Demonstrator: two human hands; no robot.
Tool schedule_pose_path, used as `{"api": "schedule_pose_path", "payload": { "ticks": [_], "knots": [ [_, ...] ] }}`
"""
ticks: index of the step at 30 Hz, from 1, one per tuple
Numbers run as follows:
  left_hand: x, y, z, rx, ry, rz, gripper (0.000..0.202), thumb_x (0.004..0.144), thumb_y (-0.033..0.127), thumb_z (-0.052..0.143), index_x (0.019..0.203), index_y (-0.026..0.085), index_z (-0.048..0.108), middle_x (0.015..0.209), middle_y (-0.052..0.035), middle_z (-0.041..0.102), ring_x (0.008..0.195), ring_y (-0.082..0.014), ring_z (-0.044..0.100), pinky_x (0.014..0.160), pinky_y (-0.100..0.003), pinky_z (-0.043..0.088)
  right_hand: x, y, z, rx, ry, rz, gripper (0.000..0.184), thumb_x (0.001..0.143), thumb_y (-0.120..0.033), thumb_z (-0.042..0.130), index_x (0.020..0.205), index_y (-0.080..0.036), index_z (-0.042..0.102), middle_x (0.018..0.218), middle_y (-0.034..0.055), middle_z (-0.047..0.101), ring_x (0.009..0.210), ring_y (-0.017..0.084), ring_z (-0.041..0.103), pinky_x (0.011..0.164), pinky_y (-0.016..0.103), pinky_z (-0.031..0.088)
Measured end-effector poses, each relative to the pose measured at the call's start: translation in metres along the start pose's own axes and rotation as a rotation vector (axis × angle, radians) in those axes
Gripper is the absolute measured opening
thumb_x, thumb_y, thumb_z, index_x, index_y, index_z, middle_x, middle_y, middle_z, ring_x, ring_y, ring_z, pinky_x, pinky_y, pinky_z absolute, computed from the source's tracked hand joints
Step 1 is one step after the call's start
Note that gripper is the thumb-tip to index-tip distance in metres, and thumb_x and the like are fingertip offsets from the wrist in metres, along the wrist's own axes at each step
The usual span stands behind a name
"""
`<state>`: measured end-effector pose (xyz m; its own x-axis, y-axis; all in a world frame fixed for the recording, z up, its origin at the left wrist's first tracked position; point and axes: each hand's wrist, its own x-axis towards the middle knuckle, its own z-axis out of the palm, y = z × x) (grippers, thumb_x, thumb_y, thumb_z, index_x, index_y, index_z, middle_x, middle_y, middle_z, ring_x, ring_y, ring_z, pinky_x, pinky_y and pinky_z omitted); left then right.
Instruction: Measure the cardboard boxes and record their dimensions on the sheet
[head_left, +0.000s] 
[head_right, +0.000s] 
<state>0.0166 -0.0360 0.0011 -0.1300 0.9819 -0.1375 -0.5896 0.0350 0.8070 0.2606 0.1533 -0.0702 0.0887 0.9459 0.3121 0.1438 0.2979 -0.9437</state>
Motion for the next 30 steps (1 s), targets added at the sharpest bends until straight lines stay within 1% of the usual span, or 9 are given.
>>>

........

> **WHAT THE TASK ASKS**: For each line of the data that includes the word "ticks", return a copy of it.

> **EXERCISE RESULT**:
Tool schedule_pose_path, used as `{"api": "schedule_pose_path", "payload": { "ticks": [_], "knots": [ [_, ...] ] }}`
ticks: index of the step at 30 Hz, from 1, one per tuple

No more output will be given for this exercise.